Ela participou de vários filmes, apesar de Hollywood não ser agradável com atores negros. Por exemplo, Hattie gravou “E o vento levou”, mas não foi convidada para a para a estreia do filme. O motivo? A estreia foi em Atlanta e o estado era segregado.

O filme causou muita controvérsia, inclusive sendo chamado de insulto ao povo negro – essa debate renasceu em 2020, com o filme sendo excluído da plataforma da HBO. Entretanto, ele foi sucesso de crítica que, inclusive, exaltou o talento de Hattie.

Sobre todas a polêmicas relacionadas á sua carreira e aos seus personagens, ela disse: “Prefiro interpretar uma criada por 700 dólares a ser uma por 7”.

O Oscar de Hattie

Em 1940, ela precisou de uma autorização especial para poder comparecer à cerimônia do Oscar. Ela pode ir, mas precisou sentar no fundo, longe dos outros artistas. Foi a primeira mulher negra a pisar na premiação sem precisar limpar o salão. Em seu discurso ela disse:

“Academia de Artes e Ciências Cinematográficas, membros da indústria cinematográfica e convidados de honra: este é um dos momentos mais felizes de minha vida, e quero agradecer cada um de vocês que me selecionaram a um dos seus prêmios por sua gentileza. Isso me fez sentir muito, muito humilde; e sempre o erguerei como um farol para qualquer coisa que eu possa fazer no futuro. Espero sinceramente ser sempre motivo de orgulho para a minha raça e para a indústria cinematográfica. Meu coração está pleno demais para lhes dizer como me sinto, e posso dizer obrigada e que Deus os abençoe”.

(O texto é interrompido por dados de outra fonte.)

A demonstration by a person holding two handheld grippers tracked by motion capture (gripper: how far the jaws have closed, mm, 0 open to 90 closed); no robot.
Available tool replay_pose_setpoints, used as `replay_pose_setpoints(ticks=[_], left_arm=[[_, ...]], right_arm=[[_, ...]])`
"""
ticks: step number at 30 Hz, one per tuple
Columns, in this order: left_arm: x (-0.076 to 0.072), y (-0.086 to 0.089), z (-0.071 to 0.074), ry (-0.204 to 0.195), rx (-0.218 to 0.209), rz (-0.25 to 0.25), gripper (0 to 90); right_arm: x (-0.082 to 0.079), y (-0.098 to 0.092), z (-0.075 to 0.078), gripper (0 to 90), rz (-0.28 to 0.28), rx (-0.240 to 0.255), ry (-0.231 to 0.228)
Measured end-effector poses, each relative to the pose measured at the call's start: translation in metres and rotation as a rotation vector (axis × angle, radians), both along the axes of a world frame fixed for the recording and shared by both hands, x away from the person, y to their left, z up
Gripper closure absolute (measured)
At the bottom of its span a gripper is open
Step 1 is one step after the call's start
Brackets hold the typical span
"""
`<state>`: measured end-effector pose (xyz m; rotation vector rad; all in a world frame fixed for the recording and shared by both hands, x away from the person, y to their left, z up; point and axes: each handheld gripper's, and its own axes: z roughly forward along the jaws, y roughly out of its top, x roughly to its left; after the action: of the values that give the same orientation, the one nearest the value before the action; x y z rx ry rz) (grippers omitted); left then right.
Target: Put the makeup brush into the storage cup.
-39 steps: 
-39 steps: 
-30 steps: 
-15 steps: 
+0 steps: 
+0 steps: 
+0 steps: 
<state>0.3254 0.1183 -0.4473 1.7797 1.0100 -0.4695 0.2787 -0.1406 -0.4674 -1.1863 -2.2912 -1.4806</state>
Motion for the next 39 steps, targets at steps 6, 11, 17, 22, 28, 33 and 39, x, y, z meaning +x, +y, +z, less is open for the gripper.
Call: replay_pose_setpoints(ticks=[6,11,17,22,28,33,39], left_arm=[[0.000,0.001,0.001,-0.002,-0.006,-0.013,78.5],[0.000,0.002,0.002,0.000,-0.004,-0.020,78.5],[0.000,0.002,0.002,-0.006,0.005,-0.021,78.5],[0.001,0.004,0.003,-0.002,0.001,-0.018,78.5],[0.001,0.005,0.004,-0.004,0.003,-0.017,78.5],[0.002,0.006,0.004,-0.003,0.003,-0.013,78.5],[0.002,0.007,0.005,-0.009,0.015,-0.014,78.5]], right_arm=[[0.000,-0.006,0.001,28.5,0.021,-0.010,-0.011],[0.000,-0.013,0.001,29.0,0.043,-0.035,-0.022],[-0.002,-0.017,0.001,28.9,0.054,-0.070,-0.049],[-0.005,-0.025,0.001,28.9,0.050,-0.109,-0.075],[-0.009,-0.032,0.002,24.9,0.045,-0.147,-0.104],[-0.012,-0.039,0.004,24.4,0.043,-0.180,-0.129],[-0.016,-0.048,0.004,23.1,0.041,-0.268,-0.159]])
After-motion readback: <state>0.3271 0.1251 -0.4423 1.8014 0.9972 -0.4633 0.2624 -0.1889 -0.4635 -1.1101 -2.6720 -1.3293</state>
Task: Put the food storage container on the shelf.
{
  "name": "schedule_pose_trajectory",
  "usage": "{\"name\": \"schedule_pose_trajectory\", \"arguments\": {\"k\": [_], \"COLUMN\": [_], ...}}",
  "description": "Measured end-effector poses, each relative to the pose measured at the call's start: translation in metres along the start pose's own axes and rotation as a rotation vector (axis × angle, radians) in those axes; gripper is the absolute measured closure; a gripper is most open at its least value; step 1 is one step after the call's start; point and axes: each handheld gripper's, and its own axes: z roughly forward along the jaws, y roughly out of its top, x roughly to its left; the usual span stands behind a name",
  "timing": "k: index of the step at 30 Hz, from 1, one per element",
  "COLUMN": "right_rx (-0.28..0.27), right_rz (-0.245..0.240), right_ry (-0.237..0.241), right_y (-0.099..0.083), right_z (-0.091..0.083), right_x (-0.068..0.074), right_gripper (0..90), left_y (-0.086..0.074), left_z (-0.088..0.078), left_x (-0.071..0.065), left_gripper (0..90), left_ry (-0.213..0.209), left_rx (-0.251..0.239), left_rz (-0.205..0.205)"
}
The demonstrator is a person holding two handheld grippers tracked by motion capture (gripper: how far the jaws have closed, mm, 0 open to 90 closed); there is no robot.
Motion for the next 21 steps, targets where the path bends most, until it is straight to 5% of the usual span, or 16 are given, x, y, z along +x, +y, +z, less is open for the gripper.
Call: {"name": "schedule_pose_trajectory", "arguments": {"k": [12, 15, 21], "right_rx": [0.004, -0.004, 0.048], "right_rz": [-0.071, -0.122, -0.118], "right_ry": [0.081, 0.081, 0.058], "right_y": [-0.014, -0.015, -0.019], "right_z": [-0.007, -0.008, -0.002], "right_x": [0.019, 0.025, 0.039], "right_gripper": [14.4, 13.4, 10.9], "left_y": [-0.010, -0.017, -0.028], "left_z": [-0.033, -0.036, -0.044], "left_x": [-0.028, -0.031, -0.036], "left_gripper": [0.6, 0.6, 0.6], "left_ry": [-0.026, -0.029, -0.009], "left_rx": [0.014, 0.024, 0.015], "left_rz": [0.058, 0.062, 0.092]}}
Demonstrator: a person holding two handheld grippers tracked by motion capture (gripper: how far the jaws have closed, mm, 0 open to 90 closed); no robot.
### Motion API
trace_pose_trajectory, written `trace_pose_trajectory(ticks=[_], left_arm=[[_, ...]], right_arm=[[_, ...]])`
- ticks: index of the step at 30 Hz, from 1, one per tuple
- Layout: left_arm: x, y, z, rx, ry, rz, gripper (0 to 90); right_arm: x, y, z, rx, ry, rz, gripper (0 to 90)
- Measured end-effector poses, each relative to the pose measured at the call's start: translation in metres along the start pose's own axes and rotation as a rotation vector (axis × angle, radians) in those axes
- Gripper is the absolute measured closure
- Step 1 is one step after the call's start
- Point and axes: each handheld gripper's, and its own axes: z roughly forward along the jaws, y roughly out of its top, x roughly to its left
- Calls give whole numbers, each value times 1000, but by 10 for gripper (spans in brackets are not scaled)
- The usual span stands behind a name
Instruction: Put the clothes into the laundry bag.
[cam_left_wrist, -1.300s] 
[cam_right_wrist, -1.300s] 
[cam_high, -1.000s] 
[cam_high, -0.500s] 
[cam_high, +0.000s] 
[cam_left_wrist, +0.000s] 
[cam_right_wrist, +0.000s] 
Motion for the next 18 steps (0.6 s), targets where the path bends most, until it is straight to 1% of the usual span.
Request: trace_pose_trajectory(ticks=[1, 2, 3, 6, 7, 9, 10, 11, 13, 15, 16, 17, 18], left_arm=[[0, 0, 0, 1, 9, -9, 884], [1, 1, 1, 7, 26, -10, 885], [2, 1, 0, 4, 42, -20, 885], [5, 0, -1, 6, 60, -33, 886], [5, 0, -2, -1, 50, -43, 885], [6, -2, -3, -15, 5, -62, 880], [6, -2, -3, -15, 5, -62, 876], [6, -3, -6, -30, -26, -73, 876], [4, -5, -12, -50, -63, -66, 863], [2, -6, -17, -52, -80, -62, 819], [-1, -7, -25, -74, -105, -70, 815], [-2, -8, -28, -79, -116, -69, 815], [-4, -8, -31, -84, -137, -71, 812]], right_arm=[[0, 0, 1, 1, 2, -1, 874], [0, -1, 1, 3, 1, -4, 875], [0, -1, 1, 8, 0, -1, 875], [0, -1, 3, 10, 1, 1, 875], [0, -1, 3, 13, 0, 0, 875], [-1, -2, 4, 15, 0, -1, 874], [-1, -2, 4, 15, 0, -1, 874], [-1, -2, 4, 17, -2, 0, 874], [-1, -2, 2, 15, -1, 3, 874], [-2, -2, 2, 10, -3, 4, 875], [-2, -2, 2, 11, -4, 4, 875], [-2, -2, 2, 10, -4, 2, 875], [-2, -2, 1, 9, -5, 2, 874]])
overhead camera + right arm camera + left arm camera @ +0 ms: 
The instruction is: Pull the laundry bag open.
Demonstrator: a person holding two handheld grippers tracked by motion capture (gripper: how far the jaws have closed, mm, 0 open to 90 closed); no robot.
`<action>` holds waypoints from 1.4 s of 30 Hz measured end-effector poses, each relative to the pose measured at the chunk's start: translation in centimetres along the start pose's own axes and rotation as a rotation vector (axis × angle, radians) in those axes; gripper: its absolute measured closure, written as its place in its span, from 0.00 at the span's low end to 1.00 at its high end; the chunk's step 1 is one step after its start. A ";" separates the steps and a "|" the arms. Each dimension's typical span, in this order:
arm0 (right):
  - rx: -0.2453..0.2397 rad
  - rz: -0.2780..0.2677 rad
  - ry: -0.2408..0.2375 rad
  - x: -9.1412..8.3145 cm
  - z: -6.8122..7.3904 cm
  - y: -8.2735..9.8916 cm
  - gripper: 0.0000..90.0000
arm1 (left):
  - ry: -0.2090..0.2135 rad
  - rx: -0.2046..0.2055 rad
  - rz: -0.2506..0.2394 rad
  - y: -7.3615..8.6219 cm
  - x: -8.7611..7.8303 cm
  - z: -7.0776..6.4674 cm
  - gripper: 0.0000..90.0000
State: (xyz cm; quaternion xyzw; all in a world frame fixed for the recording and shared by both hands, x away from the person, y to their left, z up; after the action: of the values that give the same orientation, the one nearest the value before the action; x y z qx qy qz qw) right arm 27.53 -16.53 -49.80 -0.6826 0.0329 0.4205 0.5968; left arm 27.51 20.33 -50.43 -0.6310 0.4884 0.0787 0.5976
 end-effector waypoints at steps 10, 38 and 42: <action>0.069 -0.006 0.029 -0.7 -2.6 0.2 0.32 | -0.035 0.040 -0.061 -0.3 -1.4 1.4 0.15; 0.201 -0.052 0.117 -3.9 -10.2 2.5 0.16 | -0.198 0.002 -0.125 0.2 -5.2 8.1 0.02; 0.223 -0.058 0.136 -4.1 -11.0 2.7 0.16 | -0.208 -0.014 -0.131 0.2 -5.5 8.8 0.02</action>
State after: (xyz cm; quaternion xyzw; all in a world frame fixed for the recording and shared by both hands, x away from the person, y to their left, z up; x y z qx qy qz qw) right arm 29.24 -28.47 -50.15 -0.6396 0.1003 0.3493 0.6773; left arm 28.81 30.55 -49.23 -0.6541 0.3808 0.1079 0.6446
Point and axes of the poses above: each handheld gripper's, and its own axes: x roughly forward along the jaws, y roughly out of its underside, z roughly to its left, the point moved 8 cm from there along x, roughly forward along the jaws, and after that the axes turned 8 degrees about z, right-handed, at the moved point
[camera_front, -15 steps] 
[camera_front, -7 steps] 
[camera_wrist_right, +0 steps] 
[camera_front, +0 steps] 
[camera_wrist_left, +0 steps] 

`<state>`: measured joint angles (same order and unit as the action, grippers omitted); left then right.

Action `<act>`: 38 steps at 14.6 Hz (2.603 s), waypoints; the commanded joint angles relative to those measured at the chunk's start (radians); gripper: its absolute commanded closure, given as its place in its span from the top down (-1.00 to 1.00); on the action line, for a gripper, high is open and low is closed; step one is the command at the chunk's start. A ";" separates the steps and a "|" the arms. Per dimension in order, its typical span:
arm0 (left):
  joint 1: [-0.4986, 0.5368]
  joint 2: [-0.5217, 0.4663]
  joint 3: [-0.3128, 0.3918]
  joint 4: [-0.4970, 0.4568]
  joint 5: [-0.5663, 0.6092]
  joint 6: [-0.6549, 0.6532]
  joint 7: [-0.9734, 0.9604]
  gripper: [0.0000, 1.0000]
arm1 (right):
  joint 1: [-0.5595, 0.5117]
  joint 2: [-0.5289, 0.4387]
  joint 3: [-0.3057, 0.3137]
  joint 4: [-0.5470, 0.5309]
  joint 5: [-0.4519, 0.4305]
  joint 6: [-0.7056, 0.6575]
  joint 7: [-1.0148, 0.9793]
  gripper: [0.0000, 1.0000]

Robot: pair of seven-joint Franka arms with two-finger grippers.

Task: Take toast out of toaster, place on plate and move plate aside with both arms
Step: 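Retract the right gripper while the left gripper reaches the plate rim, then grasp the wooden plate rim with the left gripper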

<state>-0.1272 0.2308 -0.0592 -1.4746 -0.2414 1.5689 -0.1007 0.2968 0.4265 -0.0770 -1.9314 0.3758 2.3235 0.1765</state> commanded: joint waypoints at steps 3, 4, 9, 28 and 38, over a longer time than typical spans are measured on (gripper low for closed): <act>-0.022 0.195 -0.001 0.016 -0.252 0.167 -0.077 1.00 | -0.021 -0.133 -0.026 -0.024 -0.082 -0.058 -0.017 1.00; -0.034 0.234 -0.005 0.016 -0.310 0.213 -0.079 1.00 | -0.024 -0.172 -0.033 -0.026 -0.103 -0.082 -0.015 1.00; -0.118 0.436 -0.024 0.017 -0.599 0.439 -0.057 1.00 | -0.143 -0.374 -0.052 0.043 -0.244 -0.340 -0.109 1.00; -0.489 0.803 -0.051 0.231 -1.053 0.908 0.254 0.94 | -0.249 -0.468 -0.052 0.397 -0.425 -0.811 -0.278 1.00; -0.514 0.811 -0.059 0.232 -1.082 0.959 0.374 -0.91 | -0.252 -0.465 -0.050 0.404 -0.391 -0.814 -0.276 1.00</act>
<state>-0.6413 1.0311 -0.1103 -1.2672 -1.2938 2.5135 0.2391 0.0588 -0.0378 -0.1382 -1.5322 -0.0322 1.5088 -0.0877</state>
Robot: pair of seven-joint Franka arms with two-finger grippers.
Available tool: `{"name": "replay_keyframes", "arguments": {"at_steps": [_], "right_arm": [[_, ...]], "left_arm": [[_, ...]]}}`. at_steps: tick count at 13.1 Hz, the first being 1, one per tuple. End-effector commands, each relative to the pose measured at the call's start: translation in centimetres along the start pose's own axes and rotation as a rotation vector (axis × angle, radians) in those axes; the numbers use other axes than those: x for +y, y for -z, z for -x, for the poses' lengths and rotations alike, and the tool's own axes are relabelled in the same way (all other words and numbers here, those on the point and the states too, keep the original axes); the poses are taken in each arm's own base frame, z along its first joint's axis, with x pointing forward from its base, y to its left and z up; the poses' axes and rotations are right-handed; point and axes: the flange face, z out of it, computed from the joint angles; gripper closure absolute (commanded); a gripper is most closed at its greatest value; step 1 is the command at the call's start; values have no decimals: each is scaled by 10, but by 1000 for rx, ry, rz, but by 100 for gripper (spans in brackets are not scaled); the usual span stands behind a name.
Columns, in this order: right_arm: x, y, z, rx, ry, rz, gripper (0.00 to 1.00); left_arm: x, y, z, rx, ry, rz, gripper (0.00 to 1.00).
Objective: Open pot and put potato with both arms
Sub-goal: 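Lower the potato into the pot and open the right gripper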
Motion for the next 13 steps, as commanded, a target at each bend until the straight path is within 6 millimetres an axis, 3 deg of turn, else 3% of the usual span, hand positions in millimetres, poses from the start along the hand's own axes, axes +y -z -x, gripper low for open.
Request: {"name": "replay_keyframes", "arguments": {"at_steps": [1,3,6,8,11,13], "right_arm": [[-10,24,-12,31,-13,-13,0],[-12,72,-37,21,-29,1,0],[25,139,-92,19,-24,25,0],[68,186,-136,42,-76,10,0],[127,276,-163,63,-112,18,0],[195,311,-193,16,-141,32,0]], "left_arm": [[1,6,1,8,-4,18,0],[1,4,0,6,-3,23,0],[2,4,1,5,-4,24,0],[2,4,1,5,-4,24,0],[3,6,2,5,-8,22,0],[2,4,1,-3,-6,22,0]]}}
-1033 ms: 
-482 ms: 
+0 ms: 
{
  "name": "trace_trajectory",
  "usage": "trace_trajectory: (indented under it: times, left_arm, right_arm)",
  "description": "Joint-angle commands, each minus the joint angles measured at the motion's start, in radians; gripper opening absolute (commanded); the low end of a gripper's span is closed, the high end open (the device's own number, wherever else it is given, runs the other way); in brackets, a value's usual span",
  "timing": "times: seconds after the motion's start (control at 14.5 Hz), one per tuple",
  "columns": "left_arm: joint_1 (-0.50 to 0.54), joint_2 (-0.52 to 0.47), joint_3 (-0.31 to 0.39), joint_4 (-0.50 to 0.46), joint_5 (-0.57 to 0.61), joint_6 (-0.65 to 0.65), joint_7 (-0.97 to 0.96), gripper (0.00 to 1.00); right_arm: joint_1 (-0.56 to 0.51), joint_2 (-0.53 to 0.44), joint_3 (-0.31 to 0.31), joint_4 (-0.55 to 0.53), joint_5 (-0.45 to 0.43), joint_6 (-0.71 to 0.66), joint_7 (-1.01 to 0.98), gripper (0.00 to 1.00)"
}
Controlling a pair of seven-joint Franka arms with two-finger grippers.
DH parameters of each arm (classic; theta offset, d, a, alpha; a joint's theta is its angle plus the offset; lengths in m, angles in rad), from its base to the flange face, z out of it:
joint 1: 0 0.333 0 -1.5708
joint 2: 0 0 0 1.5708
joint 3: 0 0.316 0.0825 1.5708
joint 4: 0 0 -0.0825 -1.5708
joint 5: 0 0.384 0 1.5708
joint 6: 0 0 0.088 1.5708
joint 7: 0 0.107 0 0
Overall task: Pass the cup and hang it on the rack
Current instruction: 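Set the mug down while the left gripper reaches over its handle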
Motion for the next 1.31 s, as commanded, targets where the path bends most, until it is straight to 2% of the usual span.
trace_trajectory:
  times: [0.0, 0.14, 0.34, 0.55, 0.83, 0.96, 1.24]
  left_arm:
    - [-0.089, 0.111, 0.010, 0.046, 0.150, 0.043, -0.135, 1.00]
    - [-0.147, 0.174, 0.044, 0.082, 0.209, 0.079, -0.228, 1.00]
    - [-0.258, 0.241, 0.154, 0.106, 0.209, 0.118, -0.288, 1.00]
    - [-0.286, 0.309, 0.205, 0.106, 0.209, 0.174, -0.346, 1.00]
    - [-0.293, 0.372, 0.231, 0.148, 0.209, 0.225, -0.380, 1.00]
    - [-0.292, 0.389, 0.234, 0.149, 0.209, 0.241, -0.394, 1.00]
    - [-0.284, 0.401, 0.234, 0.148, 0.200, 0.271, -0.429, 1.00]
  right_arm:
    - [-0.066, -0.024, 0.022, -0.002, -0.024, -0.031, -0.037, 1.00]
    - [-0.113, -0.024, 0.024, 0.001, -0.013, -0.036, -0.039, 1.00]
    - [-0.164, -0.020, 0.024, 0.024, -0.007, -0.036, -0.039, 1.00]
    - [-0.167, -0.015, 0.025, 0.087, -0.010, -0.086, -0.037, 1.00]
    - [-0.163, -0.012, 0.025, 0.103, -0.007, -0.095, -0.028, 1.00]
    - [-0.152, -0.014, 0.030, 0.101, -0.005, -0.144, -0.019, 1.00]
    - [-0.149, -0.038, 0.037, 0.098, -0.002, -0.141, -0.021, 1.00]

Mas nem isso permitiu que sua vida ou morte fossem mais fáceis. Ela estava trabalhando em uma rádio – com um bom salário – quando descobriu um tumor no peito.

A atriz fez um testamento que continha dois pedidos:

  • que seu enterro fosse no cemitério Hollywood Forever;
  • que seu Oscar ficasse na Universidade Howard.

O cemitério Hollywood Forever não aceitou o corpo de Hattie, pois só brancos poderiam ser enterrados lá. E ninguém sabe onde está o Oscar de Hattie.

Somente um ator compareceu ao seu enterro, James Cagney. Os outros só enviaram flores. Ou seja, mesmo na morte Hollywood fez questão de deixar claro que ela era parte do time, mas não tanto.

Por tudo isso, é bom que você entenda que o blackface nunca pode ser uma forma de apoio à luta. E muito menos uma coisa engraçada.